• [WHAT YOU ARE ASKED TO DO]:
Every line of the data that contains the string "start" must be copied.

• [RECORDED DATA]:
◇ ◇ ◇ ◇ ◇ ◇ ◇
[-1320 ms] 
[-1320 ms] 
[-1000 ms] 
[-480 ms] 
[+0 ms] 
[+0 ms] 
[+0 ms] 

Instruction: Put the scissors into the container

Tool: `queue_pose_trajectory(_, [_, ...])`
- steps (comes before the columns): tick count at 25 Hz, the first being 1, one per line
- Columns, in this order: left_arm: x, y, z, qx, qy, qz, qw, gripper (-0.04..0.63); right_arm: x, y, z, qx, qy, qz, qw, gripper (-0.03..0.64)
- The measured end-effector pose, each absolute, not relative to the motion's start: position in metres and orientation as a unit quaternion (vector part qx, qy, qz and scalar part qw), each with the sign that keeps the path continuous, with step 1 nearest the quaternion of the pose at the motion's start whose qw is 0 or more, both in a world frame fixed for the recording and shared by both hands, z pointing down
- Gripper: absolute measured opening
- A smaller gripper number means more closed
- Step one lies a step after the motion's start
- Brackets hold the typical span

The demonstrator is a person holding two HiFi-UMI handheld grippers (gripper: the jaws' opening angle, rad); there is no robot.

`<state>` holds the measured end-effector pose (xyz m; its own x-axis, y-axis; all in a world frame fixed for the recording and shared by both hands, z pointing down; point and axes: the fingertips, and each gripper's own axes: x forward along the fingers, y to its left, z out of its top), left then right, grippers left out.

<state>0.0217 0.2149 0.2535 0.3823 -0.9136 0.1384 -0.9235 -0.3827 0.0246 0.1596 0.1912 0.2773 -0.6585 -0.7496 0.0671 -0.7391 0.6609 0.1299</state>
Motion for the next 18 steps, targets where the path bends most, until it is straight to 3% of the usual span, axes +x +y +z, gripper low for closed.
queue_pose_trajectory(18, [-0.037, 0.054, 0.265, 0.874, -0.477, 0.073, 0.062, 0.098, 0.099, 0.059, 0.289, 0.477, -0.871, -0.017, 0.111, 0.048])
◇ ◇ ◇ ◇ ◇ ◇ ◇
• [SOLUTION TO THIS TASK]:
- The measured end-effector pose, each absolute, not relative to the motion's start: position in metres and orientation as a unit quaternion (vector part qx, qy, qz and scalar part qw), each with the sign that keeps the path continuous, with step 1 nearest the quaternion of the pose at the motion's start whose qw is 0 or more, both in a world frame fixed for the recording and shared by both hands, z pointing down
- Step one lies a step after the motion's start

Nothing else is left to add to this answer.